Even though FCoE on top of aggregated Ethernet ports with NAS is possible networking configuration with ONTAP system, I am not going discuss it in this article because FCoE is supported only with expensive converged network switches like Nexus 5000 or 7000 thus not scope of interest of small companies. Though NAS with right configuration can provide entirely compatible performance, load balancing, and redundancy to FC & FCoE with ONTAP systems, so there is no reason to pay more.

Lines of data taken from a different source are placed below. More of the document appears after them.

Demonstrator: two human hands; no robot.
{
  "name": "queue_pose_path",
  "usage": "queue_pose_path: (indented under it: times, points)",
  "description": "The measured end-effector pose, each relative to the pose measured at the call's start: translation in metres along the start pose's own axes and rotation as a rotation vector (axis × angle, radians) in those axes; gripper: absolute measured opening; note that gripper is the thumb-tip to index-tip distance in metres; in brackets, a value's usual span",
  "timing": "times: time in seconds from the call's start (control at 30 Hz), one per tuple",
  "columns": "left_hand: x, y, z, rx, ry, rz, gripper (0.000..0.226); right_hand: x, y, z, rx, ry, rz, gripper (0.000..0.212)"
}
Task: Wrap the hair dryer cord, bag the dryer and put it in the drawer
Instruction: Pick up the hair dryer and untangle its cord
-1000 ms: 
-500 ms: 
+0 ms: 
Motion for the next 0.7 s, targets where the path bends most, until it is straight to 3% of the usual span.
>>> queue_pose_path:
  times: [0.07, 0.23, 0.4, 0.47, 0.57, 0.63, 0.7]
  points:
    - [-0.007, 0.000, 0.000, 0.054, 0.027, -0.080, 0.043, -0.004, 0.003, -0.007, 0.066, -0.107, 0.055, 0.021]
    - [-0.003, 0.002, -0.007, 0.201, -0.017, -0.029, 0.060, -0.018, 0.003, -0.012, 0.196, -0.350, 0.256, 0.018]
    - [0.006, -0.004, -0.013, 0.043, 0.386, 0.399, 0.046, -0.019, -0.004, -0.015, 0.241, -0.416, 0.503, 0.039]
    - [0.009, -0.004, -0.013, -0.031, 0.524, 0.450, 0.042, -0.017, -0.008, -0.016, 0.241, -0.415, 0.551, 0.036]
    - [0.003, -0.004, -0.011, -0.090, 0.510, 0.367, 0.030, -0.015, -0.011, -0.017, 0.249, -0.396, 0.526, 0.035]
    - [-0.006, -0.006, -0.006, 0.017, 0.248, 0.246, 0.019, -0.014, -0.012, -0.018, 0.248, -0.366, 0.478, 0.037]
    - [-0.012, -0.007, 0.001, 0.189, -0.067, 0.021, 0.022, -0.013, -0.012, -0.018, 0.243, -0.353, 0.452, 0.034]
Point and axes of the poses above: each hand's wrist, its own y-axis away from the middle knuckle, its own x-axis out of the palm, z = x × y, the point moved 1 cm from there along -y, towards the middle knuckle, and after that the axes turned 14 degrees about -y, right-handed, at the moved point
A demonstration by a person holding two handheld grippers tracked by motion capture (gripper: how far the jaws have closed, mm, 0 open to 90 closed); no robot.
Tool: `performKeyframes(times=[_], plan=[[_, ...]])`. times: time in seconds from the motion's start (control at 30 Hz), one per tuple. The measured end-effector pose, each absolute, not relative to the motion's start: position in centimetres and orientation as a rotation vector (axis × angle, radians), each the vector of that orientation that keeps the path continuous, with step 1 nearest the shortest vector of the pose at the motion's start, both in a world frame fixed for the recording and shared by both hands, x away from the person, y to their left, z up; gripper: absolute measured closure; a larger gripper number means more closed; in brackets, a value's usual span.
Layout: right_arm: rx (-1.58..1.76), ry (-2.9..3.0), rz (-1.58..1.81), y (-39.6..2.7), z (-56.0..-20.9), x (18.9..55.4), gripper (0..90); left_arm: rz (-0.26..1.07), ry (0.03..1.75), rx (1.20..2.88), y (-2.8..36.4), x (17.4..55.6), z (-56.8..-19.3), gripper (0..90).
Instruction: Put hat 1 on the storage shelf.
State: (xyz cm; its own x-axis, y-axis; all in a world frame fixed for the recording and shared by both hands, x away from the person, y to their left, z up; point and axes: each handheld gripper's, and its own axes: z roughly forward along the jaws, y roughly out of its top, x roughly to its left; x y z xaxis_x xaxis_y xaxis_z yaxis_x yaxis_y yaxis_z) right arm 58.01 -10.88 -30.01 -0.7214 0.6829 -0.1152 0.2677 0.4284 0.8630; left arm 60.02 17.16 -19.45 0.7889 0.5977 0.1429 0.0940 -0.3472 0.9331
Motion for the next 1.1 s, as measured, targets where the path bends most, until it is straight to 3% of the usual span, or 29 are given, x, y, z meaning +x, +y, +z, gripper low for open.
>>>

NAS protocols with Ethernet port aggregation

Both variants: NAS protocols with Ethernet port aggregation and NAS protocols with Ethernet port aggregation with iSCSI on top of aggregated ports have quite a similar network configuration and topology. Also, this is the configuration Its going to describe in this article.

Theoretical part

Unfortunately, Ethernet load balancing works not sophisticated as in SAN protocols in a quite simple way.  I personally even would call it load-distribution instead of load-balancing. In fact, Ethernet not paying attention to “balancing” part and not actually trying to distribute workload across links evenly, instead it just distributing workload hoping that there would be plenty of network nodes generating read and write threads and only because of Probability theory workload would be more or less evenly distributed. The fewer nodes in the network, the fewer network threads, the less probability that each network link is going to be equally loaded across network links and vice versa.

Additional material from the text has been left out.